8 – Benjamin Biolay – Nuites Blanches
"Estudando a sombra, resolve-se (em parte) o problema das horas. O foco principal é a noite. Com as suas metamorfoses, que transformam sombra em penumbra, penumbra em lusco-fusco, lusco-fusco em luz. "

9 – Al Jolson – I Dreamed Of Jeannie With The Light Brown Hair
"A substância dos sonhos é imaterial e pouco importa que se concretize. Fronteiras muito fluídas, claro. Pode acontecer (aqui, além) a materialização. Se tivermos uma vara mágica (...) "

10 – Stina Nordenstam – The Thing About Fire
"Falemos do fogo. Nós, os camponeses, em último lugar (biblicamente, claro, os últimos são os primeiros). Antes, porém, uma advertência inicial sobre o escalonamento dos malefícios: fogo durante a vida; fogo depois da morte (pouca duração); e fogo toda a eternidade. Sequência que será respeitada. "

11 – Elliott Smith – Can’t Make A Sound
"Considera importante os gestos, as fisionomias (embora o lume não elucide muito: vultos na penumbra, lareira quase sem lenha). Mas essencial (de facto) é ouvir. Nada substitui os meandros das palavras, mesmo se as pessoas tentam ocultá-los (...). "

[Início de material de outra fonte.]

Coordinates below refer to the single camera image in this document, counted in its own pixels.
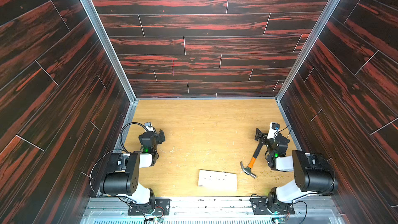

12 – Keren Ann – One Day Without You
"Descubro enfim o enigma da voz: imitar outra voz, recordá-la. Um laivo feminino. Uma chama ao longo dos anos, desde os serões quase sem lenha (...) "

13 – Ry Cooder – Paris, Texas
"Fecho os olhos. Voz sem nenhuma suavidade: gráfico de linhas rectas; um eixo irradiando (para baixo, para cima) ângulos agudos, até quando os sons são mais roucos (...) "


"Horas de regressar: não gosto desta escuridão. "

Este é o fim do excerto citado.